---------- Input data

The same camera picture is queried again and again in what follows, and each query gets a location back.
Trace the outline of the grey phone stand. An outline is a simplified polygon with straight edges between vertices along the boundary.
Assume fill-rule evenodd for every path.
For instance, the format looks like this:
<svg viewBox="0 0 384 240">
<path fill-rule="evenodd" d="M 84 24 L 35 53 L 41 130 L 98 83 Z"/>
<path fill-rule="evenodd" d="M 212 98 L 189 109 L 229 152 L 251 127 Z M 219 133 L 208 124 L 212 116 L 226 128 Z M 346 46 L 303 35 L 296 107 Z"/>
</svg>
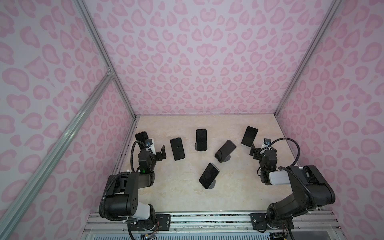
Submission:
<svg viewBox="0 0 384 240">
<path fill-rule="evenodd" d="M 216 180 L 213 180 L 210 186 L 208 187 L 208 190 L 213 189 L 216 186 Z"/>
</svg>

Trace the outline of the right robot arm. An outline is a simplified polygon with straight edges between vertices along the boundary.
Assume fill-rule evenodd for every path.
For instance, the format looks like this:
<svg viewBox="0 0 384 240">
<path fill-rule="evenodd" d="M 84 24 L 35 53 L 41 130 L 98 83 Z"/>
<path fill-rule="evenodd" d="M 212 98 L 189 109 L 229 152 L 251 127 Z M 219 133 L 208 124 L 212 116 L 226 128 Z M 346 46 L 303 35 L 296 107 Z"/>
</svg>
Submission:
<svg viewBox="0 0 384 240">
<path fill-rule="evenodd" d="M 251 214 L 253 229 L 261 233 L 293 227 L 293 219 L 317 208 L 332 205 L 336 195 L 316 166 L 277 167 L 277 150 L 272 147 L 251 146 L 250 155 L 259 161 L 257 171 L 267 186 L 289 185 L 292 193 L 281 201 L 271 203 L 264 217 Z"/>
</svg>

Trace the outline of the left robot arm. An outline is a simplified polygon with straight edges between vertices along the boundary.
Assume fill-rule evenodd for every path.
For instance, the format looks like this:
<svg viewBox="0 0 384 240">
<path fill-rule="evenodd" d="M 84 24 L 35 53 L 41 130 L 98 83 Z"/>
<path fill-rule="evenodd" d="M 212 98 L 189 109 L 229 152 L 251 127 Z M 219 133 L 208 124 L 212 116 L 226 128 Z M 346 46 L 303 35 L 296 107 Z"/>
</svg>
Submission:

--------------------
---------- Input data

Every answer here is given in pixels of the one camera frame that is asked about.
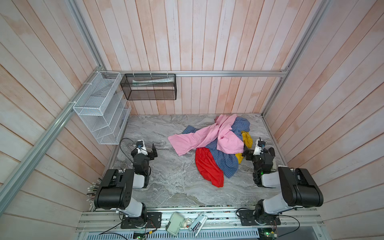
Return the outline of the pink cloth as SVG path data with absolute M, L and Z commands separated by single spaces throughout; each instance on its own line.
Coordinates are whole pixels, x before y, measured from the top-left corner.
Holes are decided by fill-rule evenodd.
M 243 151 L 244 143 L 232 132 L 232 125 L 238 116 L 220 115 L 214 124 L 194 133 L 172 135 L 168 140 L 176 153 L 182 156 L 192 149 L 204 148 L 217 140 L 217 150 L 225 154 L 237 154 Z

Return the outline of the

--------------------

▶ [Exercise aim]
Copy out each line of the data above, exactly, if it lies between the line holding "The same camera" and the line holding "Trace the outline of the grey", inclusive; copy no other line.

▶ [Result of the exercise]
The same camera picture is queried again and again in what follows, and each query gets a location back.
Trace the outline of the grey phone stand. An outline is a simplified polygon with straight edges between vertices along the boundary.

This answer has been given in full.